#### Work item:
Quote, word for word, only the lines running from the line with "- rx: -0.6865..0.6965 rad" through the end of the listing. Leave out the pictures.

····················

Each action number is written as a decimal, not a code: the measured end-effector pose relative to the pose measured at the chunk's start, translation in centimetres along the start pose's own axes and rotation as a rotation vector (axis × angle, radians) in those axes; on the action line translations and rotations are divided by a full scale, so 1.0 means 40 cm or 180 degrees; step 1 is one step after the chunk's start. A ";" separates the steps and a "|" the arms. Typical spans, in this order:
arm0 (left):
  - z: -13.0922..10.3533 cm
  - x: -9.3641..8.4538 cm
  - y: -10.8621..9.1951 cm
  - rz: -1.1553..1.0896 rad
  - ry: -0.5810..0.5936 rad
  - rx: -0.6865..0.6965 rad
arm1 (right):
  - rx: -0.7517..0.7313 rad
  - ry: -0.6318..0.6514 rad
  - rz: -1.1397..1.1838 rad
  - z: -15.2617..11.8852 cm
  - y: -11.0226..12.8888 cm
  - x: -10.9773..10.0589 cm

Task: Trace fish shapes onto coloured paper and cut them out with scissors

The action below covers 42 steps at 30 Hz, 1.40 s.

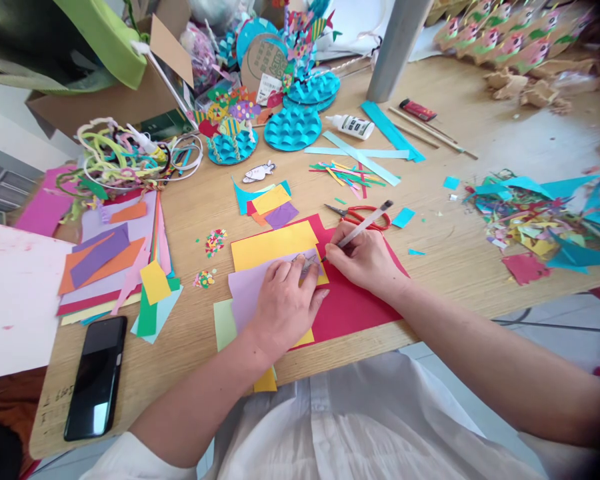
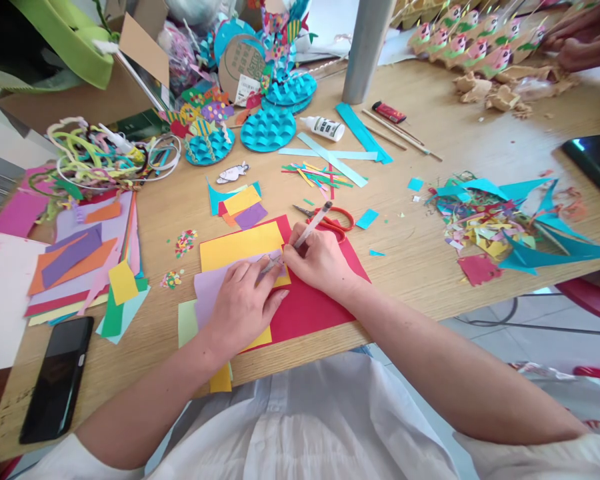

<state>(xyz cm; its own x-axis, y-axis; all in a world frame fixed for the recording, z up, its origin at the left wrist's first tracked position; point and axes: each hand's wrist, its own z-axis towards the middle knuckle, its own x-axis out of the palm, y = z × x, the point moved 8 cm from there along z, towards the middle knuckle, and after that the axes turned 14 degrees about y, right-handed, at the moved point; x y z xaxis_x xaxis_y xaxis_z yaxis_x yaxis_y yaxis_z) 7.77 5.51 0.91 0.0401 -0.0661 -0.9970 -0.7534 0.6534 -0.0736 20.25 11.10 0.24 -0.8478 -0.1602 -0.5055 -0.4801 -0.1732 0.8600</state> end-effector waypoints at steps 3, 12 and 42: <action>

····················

#### Solution to this exercise:
  - rx: -0.6865..0.6965 rad
arm1 (right):
  - rx: -0.7517..0.7313 rad
  - ry: -0.6318..0.6514 rad
  - rz: -1.1397..1.1838 rad
  - z: -15.2617..11.8852 cm
  - y: -11.0226..12.8888 cm
  - x: -10.9773..10.0589 cm

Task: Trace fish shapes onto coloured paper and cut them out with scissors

The action below covers 42 steps at 30 Hz, 1.40 s.


<state>(xyz cm; its own x-axis, y-axis; all in a world frame fixed for the recording, z up, its origin at the left wrist's first tracked position; point and axes: each hand's wrist, its own z-axis towards the middle knuckle, its own x-axis out of the palm, y = z × x, the point moved 8 cm from there along z, towards the middle knuckle, and after that the axes turned 14 degrees about y, right-handed, at the moved point; x y z xaxis_x xaxis_y xaxis_z yaxis_x yaxis_y yaxis_z) 7.77 5.51 0.91 0.0401 -0.0661 -0.9970 -0.7534 0.6534 -0.0736 20.25 11.10 0.24 -0.8478 -0.1602 -0.5055 -0.4801 -0.1732 0.8600</state> end-effector waypoints at steps 3, 12 and 42: <action>

This exercise has now been finished.